Fig. 1: Pipeline of SCISSOR for detecting shape changes at a single gene.

a Main steps of SCISSOR are illustrated with four typical shape change examples using a toy gene: an intact example (gray); exon skipping (pink); intron retention (yellow); deletions (blue). The toy gene consists of three exons highlighted by colored background and two introns by a white background. In each example, short reads are represented by colored bars and the bars joined by the solid lines indicate the bridging reads spanning two separate genomic regions.
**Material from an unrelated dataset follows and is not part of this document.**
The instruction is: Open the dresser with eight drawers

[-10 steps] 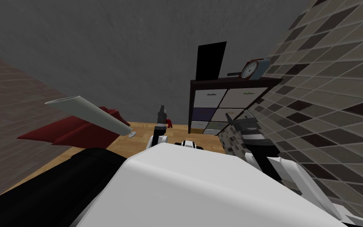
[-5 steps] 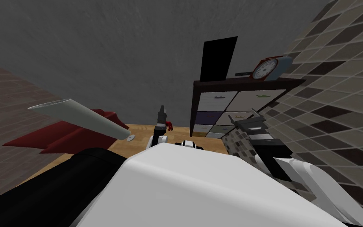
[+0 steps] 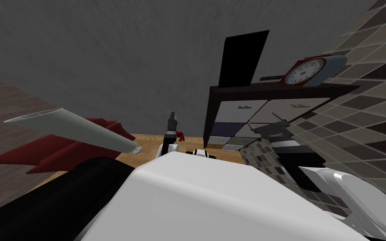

Abnormally spliced reads from each scenario result in aberrant shapes in base-level RNA-seq expression profile as indicated by brown dashed boxes. In each coverage figure, the x axis represents genomic coordinates of the gene and the y axis represents the read-depth, i.e., the number of reads aligned to each nucleotide. b The normalized coverage accentuates the aberrant features by eliminating the common structure shared by the majority of samples. c The scores obtained by projecting the normalized coverage matrix onto each of the most outlying directions corresponding to each example are shown with the kernel density estimates. The colored point in each scatter plot indicates the outlyingness score corresponding to each example. d Main steps in the pipeline are outlined. RNA-seq coverage for a single gene is extracted from a BAM file for each subject, and a data matrix is constructed by collecting coverage data from all subjects. The data matrix is then pre-processed through transformation, exclusion of degraded samples, and normalization. The proposed statistical procedure is applied to the normalized data, providing the most outlying directions, outlyingness statistics, and identified shape outliers.